Local authorities should spare no efforts to put safety at first place, as ensuring safe transportation is an important task of protecting people's interests, Li Shenglin, head of the Ministry of Transportation (MOT), said at an emergency meeting.
The meeting was held after a high-speed train crash in East China's Zhejiang province on Saturday, which left 35 dead and 192 others injured as of Sunday night.
Li said the incidents had revealed protruding problems, and a nationwide safety inspection should be carried out immediately.
Top officials at all levels of authorities should be held responsible for accidents, he noted.
Also at the meeting, MOT announced to put video surveillance facilities on the long-distance sleeper bus after a bus caught fire on Friday near the city of Xinyang in Central China's Henan province. The accident left 41 people dead, and was the deadliest of its kind in years.
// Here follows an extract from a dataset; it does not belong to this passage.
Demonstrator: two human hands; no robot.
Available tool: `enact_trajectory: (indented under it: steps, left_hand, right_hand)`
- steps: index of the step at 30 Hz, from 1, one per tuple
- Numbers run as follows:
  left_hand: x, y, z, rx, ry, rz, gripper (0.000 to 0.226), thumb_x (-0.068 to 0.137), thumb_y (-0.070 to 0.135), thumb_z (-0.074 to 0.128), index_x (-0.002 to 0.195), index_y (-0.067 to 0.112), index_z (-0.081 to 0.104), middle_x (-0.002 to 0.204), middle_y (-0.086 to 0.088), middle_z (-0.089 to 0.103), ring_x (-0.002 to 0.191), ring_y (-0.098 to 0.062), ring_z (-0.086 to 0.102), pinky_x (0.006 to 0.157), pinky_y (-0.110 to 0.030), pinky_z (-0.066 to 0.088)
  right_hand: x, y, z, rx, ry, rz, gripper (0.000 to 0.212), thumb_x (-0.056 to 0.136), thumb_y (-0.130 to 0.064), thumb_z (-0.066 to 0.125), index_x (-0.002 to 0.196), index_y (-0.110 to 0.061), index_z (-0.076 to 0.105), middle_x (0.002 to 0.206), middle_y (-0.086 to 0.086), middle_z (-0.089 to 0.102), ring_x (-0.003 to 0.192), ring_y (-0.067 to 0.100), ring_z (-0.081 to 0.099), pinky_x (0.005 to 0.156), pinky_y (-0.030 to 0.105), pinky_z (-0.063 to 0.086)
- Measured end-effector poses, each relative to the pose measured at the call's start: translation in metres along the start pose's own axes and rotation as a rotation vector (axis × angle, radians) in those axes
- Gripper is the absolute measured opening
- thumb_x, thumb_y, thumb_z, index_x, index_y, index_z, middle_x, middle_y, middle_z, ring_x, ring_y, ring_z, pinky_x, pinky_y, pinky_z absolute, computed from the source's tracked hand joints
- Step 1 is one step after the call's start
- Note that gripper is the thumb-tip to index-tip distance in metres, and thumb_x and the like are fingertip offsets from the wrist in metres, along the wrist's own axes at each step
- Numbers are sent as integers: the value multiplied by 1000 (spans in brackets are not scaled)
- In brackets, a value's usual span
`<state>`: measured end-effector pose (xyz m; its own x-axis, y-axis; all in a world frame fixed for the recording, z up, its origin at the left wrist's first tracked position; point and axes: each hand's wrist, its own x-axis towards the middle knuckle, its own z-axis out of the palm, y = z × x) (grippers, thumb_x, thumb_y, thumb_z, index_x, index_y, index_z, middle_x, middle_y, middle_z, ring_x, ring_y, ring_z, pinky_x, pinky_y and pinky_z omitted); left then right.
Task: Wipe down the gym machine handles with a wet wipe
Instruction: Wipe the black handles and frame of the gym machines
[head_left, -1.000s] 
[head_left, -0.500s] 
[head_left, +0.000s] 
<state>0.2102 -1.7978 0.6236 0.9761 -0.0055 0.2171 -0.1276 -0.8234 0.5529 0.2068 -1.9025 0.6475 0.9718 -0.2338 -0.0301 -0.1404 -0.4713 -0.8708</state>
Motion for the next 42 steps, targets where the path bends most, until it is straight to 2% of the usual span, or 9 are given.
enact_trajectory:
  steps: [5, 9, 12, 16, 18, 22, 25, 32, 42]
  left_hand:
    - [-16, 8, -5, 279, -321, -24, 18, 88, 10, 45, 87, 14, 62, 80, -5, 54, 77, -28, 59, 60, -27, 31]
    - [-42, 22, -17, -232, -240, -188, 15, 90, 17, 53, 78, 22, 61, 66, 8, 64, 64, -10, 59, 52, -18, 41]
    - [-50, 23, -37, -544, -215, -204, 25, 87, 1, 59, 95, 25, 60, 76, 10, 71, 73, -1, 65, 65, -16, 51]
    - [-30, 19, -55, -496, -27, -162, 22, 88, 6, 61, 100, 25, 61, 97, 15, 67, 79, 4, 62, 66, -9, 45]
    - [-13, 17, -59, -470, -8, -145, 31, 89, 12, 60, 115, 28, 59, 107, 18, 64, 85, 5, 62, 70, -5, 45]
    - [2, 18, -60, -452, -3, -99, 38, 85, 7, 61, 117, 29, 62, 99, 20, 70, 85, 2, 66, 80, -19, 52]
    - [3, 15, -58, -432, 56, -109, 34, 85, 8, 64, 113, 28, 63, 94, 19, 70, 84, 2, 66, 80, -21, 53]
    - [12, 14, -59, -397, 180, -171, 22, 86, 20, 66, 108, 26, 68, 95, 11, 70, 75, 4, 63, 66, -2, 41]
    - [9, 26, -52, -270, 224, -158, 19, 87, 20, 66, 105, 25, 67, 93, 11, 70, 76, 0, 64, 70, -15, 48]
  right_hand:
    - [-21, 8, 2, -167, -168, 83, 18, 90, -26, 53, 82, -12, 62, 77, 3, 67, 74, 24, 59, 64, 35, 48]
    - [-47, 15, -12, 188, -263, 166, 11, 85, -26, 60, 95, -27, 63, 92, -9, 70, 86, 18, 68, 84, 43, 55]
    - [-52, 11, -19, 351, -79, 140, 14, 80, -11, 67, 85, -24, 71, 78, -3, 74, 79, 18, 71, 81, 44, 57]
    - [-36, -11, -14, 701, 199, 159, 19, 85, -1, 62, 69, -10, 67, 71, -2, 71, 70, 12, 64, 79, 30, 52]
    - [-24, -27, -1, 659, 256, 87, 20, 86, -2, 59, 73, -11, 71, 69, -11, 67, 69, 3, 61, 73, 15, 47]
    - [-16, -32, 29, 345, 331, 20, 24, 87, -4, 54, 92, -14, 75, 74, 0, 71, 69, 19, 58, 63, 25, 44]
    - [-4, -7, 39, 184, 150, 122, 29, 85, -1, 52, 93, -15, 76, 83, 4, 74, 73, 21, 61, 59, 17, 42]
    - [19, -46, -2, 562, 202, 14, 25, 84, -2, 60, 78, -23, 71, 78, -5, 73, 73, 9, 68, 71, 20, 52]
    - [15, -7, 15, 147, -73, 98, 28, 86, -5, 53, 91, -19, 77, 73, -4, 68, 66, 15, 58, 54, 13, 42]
Feng Zhenglin, MOT's deputy head, said every sleeper bus should be installed with GPS and surveillance camera under the scrutiny of the operator's headquarter.
He also advised bus companies to suspend service between 2 am and 5 am when road accidents happened most frequently.
Intensified efforts should be made to curb overloading which made several bridges collapse recently, he added.
China has the world's second longest highways to facilitate the increasingly busy transportation in the world's second largest economy. However, substandard construction and lax safety supervision in some regions had threatened people's lives.
A bridge partially collapsed early Friday in China's eastern city of Hangzhou, leaving a truck driver injured.
One person was killed and 22 others were injured after a bridge collapsed Thursday in east Fujian province.
On Saturday evening, high-speed train D301 rear-ended bullet train D3115, which lost power and stalled after allegedly being hit by lightning near the city of Wenzhou in Zhejiang province.
Four of the D301's coaches fell off of the bridge, while two of the D3115's coaches were derailed without falling off the bridge.
Shortly after the accident, Chinese leaders, including President Hu Jintao, Premier Wen Jiabao and Zhou Yongkang, a Standing Committee member of the Political Bureau of the CPC Central Committee, called for all-out efforts to rescue passengers and ordered to make rescue work a priority.